Tierney on Private Flood Insurance etc.
Re: Tierney on Private Flood Insurance etc.
Though some people are looking to the government to provide assistance in rebuilding New Orleans so that they can (almost incomprehensibly to me) move back there, others are seeing what happens when you pass the responsibility buck and they are choosing to start over elsewhere. Perhaps one of the tragically learned lessons--by both those who are familiar with and those who are unaware of the idea--is that of moral hazard .
They really got the idea that there are some ways in which we must take individual responsibility for our choices (e.g., don't live in disaster-prone areas, if you can in any way avoid doing so) and work to hold our local/state/federal public servants accountable to whatever functions are properly theirs to perform.
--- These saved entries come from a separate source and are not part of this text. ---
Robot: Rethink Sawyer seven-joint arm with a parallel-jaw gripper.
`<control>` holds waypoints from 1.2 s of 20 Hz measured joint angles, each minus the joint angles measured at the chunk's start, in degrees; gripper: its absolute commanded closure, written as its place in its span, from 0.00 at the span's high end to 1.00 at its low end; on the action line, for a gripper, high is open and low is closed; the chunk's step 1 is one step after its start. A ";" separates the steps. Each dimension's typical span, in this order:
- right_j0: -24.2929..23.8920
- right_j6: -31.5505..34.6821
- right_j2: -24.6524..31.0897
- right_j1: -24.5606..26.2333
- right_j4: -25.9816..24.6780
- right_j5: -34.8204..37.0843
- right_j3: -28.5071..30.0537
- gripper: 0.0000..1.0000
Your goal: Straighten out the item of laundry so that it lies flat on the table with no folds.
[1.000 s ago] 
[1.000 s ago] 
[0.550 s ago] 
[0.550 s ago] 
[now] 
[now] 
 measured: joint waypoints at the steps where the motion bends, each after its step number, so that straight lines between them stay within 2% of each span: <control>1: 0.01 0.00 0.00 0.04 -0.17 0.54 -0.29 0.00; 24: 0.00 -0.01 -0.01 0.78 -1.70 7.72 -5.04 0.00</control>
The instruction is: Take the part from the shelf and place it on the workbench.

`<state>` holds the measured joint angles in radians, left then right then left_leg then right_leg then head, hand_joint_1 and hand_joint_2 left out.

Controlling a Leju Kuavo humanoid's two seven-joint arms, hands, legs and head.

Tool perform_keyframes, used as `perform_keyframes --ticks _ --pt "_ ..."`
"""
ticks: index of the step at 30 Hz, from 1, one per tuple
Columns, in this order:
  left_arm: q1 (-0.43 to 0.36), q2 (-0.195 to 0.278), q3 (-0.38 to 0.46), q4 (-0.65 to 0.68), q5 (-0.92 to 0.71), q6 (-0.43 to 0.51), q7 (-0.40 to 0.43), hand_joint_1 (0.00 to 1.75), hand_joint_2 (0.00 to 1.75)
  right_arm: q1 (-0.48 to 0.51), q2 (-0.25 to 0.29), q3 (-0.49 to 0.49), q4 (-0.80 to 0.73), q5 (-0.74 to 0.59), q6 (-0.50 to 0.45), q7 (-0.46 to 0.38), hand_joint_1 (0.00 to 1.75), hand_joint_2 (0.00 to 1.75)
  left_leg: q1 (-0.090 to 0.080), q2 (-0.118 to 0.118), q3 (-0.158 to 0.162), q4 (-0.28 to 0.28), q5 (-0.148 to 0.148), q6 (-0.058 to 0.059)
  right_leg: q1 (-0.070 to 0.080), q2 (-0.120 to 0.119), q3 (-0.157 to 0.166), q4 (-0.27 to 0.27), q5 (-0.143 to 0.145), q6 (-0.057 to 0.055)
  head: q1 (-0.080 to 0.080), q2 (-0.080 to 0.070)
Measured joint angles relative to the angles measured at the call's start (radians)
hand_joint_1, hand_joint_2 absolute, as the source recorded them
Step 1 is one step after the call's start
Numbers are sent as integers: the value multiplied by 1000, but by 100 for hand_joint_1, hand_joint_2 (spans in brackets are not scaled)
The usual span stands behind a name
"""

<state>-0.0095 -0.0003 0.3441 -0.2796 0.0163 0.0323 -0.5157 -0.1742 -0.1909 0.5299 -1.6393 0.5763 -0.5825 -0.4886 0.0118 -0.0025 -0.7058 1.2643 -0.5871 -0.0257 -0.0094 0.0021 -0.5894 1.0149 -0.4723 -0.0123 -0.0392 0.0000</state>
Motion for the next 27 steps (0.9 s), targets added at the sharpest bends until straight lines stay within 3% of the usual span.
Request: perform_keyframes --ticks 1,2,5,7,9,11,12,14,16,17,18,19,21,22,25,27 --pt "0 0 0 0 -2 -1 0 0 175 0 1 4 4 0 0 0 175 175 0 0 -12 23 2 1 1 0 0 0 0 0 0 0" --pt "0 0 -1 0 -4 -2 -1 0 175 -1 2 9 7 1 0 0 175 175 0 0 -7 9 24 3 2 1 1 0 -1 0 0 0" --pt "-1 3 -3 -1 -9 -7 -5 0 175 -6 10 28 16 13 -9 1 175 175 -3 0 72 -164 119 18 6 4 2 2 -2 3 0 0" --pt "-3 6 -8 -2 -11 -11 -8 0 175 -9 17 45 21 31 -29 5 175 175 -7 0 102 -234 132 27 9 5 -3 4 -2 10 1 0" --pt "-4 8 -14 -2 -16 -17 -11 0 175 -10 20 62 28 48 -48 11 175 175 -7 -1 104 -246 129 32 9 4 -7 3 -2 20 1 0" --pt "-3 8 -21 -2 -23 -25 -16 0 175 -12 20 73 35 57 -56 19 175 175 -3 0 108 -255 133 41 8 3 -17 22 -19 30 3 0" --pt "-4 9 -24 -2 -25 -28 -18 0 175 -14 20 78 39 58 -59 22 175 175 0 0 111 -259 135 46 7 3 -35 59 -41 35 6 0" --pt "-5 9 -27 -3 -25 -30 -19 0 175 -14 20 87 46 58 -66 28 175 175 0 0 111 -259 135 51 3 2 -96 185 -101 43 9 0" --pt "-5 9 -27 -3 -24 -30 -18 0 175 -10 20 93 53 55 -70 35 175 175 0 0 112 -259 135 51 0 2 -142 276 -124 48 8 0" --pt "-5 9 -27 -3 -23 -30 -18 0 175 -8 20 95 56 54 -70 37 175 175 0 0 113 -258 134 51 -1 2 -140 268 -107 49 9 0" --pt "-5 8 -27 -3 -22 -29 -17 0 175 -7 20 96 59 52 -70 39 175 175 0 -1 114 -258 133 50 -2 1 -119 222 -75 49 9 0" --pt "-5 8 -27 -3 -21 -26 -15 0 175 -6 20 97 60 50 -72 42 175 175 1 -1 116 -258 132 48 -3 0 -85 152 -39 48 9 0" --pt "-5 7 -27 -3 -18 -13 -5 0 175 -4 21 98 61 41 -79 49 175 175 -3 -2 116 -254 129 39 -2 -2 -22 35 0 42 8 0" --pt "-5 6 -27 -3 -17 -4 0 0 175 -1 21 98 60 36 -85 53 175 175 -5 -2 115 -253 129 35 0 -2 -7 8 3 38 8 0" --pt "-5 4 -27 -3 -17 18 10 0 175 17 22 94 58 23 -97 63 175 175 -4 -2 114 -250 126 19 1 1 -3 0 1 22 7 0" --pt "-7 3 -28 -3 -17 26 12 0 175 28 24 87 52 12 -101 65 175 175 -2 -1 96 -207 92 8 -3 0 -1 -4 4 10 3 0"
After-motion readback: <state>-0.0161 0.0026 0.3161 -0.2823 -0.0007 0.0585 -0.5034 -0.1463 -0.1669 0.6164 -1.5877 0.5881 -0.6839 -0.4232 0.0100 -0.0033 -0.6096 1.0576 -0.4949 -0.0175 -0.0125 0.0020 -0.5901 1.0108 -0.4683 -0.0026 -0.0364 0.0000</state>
This, of course, begs for the discussion about which functions are proper to which level of government. With the death of C.J. Rehnquist (famously a "states' rights" proponent, in the way he understood that), a prominently lively debate on this topic should be ensuing. I only (perhaps Polly-Anna-ishly) hope that the upshot of such conversations--with the participation of classical liberals and libertarians--will bring greater clarity to mainstream public discourse and re-shape both public policy and private response approaches to these matters.